Deze die de laatste jaren hebben gebeden voor een beetje sneeuw en hoopten op een echte winter zullen zeker in hun nopjes zijn.
Ik vermoed zelfs dat ze de regendans van november hebben veranderd in een sneeuwdans en dat de Goden gehoord geweest zijn.
Dag na dag dwarrelden de vlokken naar beneden en binnen de kortste keren werd ons Lierde omgetoverd in een landschap zoals Pieter Brueghel het zou geschilderd hebben.
De ijzers van de ijsschaatsen werden geslepen en in de kouters trok de jeugd op avontuur met de slee.
Spontaan en soms onverwacht ontaarde een sneeuwballengevecht in een oorlog en moest men dekking zoeken zolang er sneeuw te rapen viel.
De vrieskou beet van zich af en met blauwe handen en rode neuzen kon men in het straatbeeld de niet geïsoleerde huizen herkennen waar ijskristallen het raam versierden.
Sommigen vloekten dat het lang genoeg geduurd had, daar waar anderen hoopten op een witte kerst.
Ja, ’t was nog eens winter en zoals altijd heb je voor en tegenstanders.
Kachels en stoven branden op volle toeren en de schouwen spuwden grijze rookpluimen uit.
Sommigen gingen zelfs zover terug in de tijd dat ze dachten dat de winter nog weken of maanden kon duren en dat ze begonnen te hamsteren om zeker de lente te halen.
Zwarte kraaien zaten als gieren op uitkijk tot één of andere dierenvriend zijn oud brood in de weide zou gooien en een eenzame merel zat zwart-wit te kijken bij een mezenbol die niet voor hem bestemd was.
Onze oudere generatie slofte door de living en de keuken alsof het nooit anders was geweest en de jeugd draaide de thermostaat wat hoger met de vraag of de pas aangekochte zonnepanelen wel nut zouden hebben onder een dikke laag sneeuw.
Ver van paard en kar gleden nu de wagens met zomer en winterbanden door het straatbeeld en menig koetsier kon met moeite de paardenkracht in bedwang houden.
Rechtstaand op de rem waar het antislip en het ABS systeem klikte en klakte en waar de handen het stuur bijna wurgden telkens ze het obstakel dichter zagen komen.

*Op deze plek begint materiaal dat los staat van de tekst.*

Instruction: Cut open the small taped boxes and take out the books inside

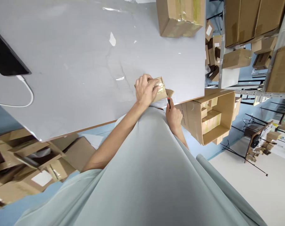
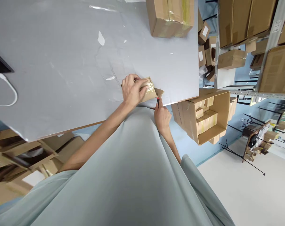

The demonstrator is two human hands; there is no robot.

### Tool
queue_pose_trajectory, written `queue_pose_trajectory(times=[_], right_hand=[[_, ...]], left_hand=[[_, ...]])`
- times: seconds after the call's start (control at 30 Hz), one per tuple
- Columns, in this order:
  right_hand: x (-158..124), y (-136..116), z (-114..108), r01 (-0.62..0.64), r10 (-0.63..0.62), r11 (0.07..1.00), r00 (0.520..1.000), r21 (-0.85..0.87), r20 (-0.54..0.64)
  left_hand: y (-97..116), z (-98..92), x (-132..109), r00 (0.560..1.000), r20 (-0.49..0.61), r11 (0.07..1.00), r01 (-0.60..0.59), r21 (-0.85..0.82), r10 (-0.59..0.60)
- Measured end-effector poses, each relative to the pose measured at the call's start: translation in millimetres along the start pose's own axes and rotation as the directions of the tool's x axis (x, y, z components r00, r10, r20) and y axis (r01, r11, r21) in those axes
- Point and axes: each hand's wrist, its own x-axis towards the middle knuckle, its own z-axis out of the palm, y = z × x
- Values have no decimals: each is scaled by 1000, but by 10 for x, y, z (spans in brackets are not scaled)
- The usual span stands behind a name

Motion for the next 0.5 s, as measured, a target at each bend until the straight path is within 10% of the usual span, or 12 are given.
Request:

Uitzonderlijke situaties waar niemand aan denkt als hij zijn sportkar koopt en waar hij bijna zijn gat verbrand op de voorverwarmde zetels als hij de bumper van de voorligger ziet naderen.

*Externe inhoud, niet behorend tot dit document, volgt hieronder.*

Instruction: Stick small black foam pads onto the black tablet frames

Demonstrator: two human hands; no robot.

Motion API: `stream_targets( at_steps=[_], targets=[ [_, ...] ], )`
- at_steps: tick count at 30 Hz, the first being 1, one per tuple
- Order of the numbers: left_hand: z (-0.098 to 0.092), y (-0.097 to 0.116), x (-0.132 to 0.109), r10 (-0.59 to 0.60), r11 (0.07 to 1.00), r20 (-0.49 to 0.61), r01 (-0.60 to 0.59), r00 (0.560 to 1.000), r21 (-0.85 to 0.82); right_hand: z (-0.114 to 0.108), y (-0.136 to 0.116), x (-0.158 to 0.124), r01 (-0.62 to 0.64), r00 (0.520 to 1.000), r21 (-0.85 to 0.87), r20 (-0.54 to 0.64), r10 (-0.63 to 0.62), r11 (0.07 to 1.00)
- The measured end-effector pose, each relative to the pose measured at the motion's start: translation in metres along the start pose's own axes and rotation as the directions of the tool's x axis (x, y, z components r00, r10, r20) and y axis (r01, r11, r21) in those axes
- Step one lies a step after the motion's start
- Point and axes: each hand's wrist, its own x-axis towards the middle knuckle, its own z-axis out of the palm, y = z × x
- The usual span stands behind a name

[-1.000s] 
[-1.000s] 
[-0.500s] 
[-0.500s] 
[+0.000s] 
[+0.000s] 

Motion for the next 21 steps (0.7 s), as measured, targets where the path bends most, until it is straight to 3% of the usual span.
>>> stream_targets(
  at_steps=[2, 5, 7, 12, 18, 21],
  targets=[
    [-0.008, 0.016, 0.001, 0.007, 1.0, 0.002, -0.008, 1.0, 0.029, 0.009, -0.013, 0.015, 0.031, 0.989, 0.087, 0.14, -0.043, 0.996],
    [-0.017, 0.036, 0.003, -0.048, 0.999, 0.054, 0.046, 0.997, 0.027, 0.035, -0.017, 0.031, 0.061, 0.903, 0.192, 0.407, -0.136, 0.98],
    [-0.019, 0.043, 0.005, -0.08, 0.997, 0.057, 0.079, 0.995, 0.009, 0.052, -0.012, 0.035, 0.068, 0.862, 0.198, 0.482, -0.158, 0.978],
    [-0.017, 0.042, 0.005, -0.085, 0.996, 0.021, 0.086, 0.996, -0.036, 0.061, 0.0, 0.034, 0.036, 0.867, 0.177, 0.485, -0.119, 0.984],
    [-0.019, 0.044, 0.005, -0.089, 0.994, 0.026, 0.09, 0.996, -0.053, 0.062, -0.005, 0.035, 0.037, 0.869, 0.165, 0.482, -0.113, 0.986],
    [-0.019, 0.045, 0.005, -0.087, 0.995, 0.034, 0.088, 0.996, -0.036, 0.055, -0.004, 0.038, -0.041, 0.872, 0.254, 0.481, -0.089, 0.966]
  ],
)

Ruggen rillen, handen wrijven en neuzen niezen de winter door.
Een doodgewone winterse valling wordt al vlug als griep omschreven en binnen de kortste keren ziet het er erger uit dan het in feite echt is.
Siropen en pillen werden geslikt met oververhitte dranken en voor ze de aangetaste keel bereikten was al lang de tong verbrand.
Ik herinner het mij zelf nog dat grootmoeder of moeder klaarstonden telkens ik de deur uit moest in de winter en waar ze een lelijke wollen muts over mijn oren trokken om mij daarna bijna te wurgen met een sjaal waar mijne nek een ganse dag van jeukte.
Een paar dikke kousen in een paar veel te kleine winterschoenen van het jaar ervoor moesten ervoor zorgen dat men geen kou zou krijgen.
Hoe kon een mens nu kou hebben als hij half gewurgd en al manken in die te kleine schoenen het straatbeeld moest versieren.
Ja, waar is de tijd van de lange onderbroeken en dat men ’s avonds met een lang hemd in bed kroop om zijn voeten tegen de gloeiende waterkruik te steken.
De tijden zijn veranderd en als ik nu met mijn hemd in bed kruip is het dat ik een wreed stuk in mijn voeten heb gehad.
Onze lippen werden ingestreken met vet en de handen met vaseline en als men in deze uitzonderlijke winters toch naar buiten moest was er nog bompa die klaarstond om een gazet onder uw trui te steken zodat de gure wind uw longen niet uit uw lijf zou blazen.
Ja, en dan zwijg ik nog over het feit dat er toch af en toe ene tussenzat die eens moest hoesten en van wie ze de borstkas dan inwreven met een dikke laag “Vicks” waar uw lijf ging van ging gloeien en waar uw ogen bijna uit uwe kop traanden.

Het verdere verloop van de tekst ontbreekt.